O patriotismo é uma forma de reverência que tem apoio na tradição. É um sentimento, raro hoje, de respeito pelos antepassados. É um modo peculiar, racional e afetivo, de ver no chão de uma terra o sinal de pés antigos. É um modo especial de adivinhar numa paisagem os sinais, os comoventes sinais de antigas mãos. É um modo sem igual de simpatizar com dores passadas e de se alegrar com passadas alegrias. É ter uma história comum, que vem de longe, cantada na mesma língua e vivida no mesmo grande e permanente cenário.

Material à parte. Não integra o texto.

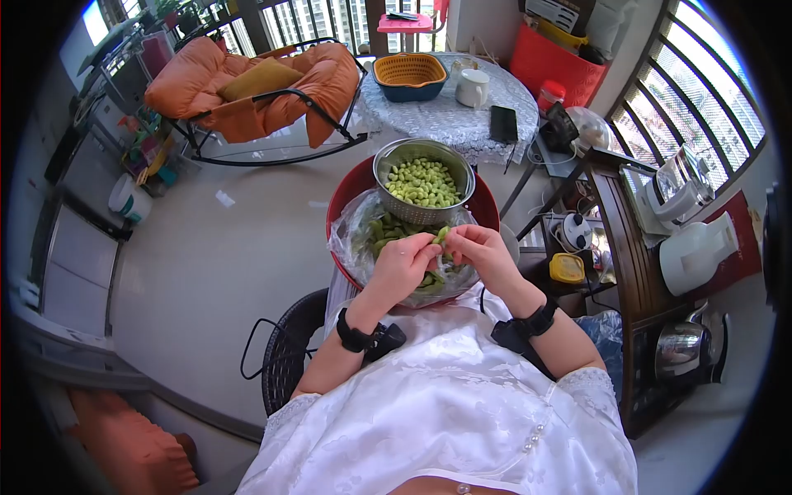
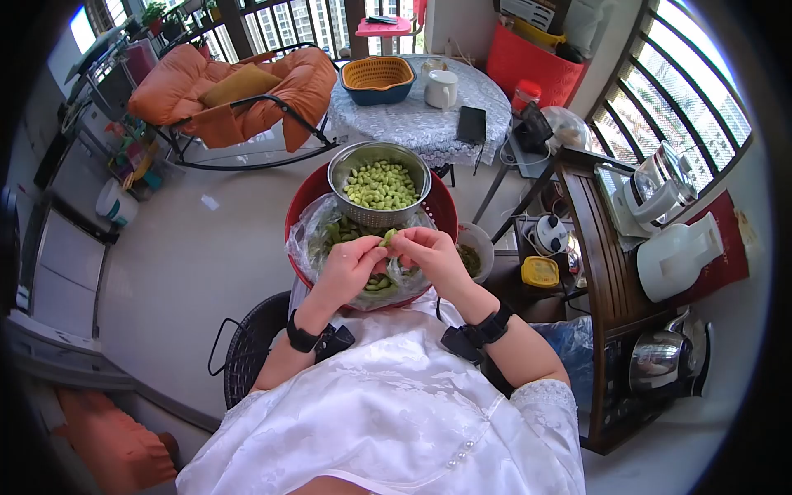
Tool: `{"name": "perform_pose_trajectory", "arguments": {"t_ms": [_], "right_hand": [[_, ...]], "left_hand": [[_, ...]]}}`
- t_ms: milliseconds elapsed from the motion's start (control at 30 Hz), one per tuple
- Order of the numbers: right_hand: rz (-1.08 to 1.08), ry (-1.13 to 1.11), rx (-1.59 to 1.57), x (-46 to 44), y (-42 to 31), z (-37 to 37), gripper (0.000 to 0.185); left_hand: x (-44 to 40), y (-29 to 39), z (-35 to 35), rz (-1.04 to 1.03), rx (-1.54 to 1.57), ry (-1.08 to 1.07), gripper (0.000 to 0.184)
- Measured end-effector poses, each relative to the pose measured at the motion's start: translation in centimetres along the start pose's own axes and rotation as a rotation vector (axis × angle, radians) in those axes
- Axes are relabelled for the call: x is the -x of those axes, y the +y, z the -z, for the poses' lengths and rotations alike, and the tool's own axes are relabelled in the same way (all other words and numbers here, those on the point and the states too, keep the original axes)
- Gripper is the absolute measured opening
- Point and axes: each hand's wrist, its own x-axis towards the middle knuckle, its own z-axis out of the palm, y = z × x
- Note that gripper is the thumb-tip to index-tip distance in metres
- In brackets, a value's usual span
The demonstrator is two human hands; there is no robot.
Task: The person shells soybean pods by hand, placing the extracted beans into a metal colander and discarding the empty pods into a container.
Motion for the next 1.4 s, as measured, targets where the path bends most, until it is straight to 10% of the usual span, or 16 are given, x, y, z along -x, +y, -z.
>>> {"name": "perform_pose_trajectory", "arguments": {"t_ms": [900, 1400], "right_hand": [[-0.199, 0.103, -0.24, -0.6, 2.2, -1.7, 0.012], [0.183, 0.15, 0.179, -0.3, 1.3, -1.5, 0.017]], "left_hand": [[-0.2, -2.0, -0.7, -0.029, -0.024, -0.054, 0.025], [-0.4, -2.6, -0.5, 0.059, 0.044, -0.021, 0.029]]}}
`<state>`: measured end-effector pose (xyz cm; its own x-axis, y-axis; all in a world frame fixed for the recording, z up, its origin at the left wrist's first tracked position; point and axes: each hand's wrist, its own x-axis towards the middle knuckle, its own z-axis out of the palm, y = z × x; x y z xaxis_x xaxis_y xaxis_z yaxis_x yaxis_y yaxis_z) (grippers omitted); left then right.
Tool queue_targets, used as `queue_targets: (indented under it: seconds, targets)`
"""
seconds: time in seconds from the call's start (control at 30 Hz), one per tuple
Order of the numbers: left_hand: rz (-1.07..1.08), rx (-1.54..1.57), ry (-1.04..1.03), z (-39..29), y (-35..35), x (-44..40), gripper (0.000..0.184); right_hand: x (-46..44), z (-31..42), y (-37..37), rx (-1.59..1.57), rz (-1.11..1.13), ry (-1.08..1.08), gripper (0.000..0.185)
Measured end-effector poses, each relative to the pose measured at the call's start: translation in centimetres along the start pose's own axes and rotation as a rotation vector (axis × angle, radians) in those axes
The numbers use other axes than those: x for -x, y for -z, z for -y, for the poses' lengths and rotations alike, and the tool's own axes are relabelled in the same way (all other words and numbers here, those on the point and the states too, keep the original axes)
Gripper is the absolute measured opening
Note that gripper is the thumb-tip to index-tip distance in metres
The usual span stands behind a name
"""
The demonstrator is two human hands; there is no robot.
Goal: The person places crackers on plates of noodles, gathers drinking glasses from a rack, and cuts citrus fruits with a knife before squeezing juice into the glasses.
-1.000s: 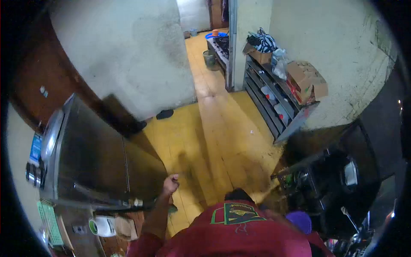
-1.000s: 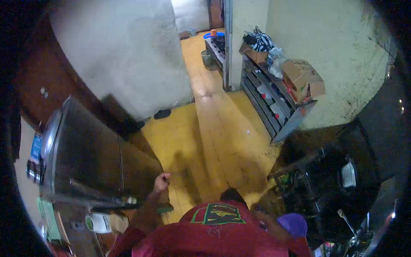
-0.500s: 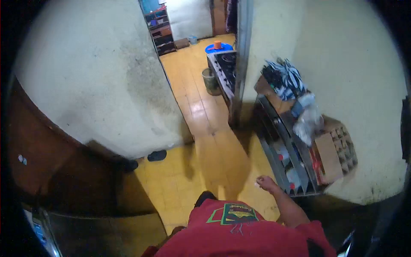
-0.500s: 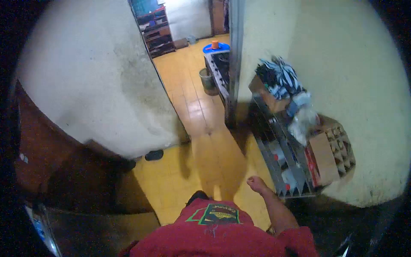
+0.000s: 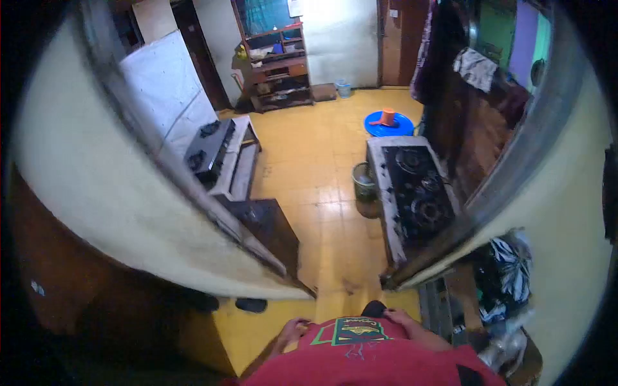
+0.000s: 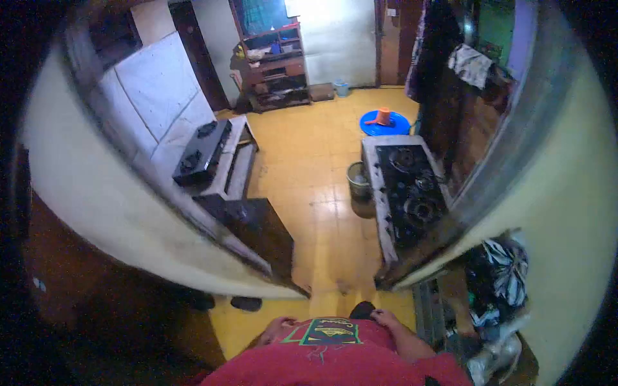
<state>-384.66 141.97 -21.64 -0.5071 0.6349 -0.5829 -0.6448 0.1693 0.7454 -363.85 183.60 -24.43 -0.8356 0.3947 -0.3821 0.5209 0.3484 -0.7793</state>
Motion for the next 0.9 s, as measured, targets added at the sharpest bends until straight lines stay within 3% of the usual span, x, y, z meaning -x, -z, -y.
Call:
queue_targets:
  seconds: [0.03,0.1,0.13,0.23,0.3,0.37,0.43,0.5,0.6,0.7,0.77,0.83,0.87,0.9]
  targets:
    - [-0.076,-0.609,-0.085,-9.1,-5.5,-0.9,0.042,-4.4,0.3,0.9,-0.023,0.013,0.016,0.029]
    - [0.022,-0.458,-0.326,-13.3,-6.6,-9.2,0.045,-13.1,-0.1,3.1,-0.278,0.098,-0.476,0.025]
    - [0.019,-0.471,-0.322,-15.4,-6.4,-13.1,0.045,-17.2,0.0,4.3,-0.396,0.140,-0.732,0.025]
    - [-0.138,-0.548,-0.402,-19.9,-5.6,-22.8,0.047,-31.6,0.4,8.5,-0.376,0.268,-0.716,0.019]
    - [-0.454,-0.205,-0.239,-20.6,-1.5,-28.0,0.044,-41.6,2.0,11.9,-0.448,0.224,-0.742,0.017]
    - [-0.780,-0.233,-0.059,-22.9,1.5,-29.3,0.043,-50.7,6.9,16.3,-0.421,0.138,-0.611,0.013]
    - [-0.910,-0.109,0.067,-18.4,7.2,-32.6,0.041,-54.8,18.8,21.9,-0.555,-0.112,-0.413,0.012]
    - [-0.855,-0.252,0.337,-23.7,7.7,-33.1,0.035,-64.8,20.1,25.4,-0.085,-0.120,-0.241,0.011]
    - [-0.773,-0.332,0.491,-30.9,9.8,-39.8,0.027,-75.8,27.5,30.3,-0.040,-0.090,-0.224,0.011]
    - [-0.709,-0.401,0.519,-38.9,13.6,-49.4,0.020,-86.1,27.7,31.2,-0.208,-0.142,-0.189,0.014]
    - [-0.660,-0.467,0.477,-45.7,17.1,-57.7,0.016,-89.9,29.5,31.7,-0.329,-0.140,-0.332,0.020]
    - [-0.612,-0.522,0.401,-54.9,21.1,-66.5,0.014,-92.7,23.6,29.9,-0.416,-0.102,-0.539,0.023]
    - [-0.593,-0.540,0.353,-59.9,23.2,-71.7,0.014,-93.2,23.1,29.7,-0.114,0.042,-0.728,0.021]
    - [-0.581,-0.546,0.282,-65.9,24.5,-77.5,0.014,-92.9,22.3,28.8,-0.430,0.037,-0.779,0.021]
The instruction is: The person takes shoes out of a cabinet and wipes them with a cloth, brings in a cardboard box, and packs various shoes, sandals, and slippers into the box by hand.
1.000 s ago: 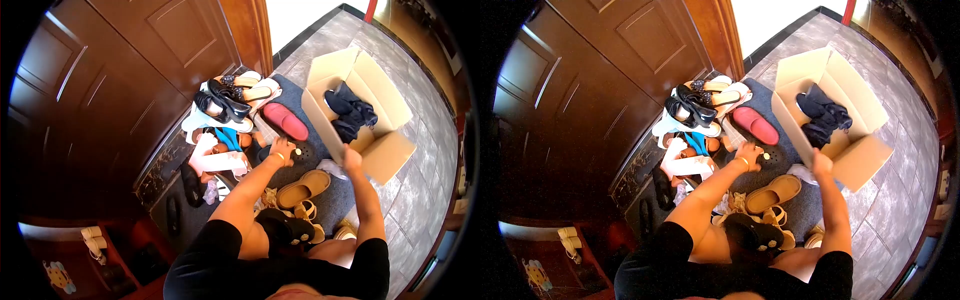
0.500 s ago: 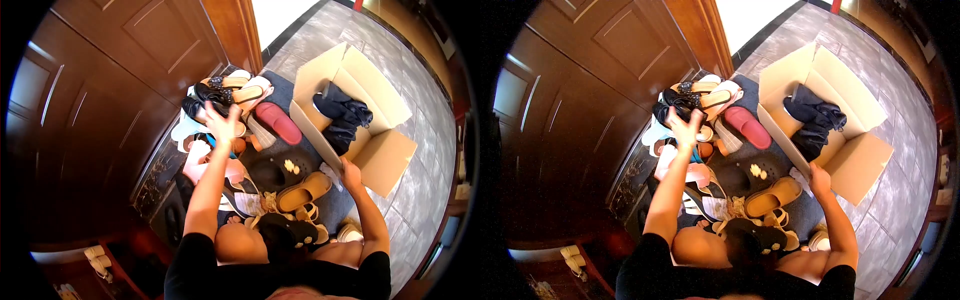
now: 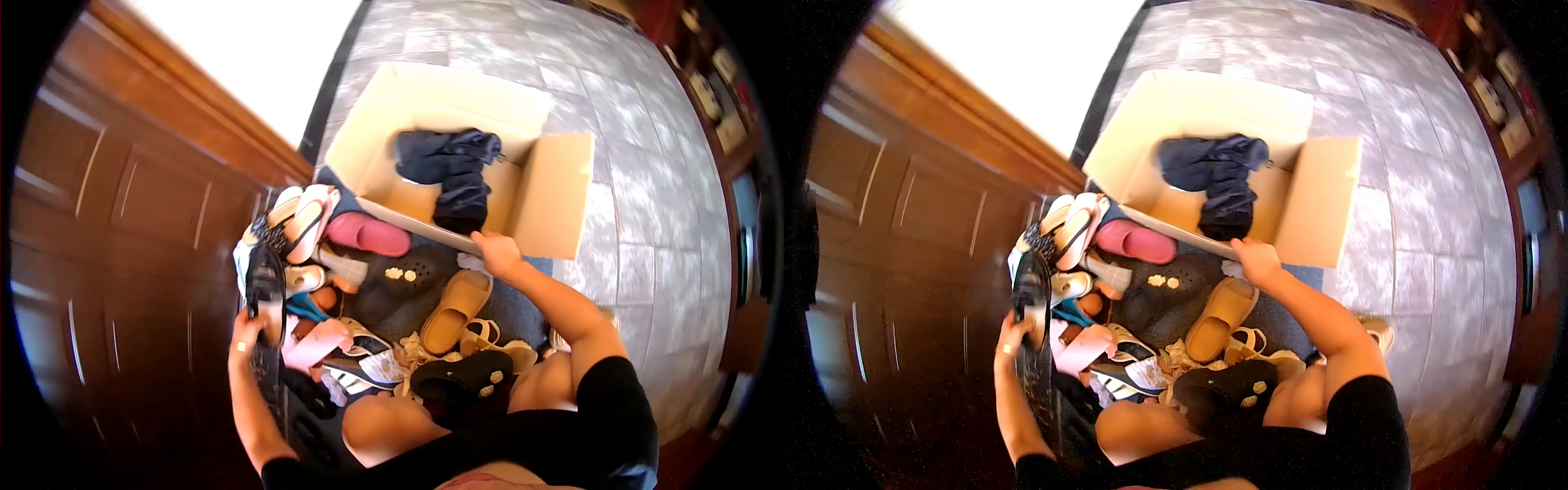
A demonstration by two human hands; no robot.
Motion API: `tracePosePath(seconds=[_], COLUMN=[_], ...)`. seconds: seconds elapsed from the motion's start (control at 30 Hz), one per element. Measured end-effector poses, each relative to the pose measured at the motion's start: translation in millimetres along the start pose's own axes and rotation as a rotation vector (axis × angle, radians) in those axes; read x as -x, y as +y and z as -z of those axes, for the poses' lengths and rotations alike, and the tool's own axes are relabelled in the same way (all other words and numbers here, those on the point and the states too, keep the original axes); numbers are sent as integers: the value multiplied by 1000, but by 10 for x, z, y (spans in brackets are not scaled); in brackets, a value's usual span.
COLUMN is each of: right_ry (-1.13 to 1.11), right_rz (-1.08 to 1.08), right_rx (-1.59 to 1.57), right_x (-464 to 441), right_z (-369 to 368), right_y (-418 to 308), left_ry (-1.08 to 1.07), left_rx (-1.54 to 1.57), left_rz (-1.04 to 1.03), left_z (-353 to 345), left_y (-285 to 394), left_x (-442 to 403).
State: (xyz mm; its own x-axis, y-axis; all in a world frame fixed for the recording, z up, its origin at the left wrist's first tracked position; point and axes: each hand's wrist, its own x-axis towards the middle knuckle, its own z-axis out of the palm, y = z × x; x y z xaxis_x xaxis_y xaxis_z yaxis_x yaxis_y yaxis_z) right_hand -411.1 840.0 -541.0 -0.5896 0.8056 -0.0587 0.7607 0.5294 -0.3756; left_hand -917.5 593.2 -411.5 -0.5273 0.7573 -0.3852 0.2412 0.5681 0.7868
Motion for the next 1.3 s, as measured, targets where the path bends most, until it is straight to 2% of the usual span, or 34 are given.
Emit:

Patriotismo é pois a virtude da longa continuação e da grande fidelidade. Fundamenta-se no passado, como raiz, e valendo-se do que houver de genuíno nesta tradição projeta-se para o futuro. O patriota deseja um Brasil melhor, deseja com todas as forças da virtude bem equilibrada a perfeição do seu povo, de sua cultura, de suas instituições. O nacionalista também deseja um Brasil melhor, mas num outro sentido. Na verdade o que ele deseja é um outro Brasil. Seu critério está mais numa invenção do que numa continuação, é mais idéia do que realidade. Existe pois, sob este ponto de vista, uma diferença radical entre os dois espíritos. O patriotismo é uma reverência diante de uma realidade que continua. O nacionalismo é uma exultação diante de uma idéia a ser realizada, de uma coisa que não existe, sonho de uns poucos, pesadelo de muitos.
Sobre o autor:
Gustavo Corção é considerado um dos maiores escritores brasileiros de toda a história da literatura nacional. Nasceu em 17 de dezembro de 1896 no Rio de Janeiro. Fez o curso de Engenharia na antiga Escola Politécnica do Rio de Janeiro, posteriormente lecionou eletrônica aplicada às telecomunicações, trabalhou em astronomia de campo, em serviço de força e luz, em radiocomunicações e em atividades industriais até 1948. Casou-se em 1924, ficou viúvo e casou-se novamente em 1937. Converteu-se à Igreja Católica em 1939 e publicou seu primeiro livro, A Descoberta do Outro, em 1944 (Agir). Foi diretor da revista A Ordem e do Centro Dom Vital, do Rio de Janeiro, colaborador semanal de O Estado de São Paulo, do Diário de Notícias do Rio de Janeiro, do Correio do Povo de Porto Alegre e de O Globo do Rio de Janeiro. Corção morreu em 6 de julho de 1978.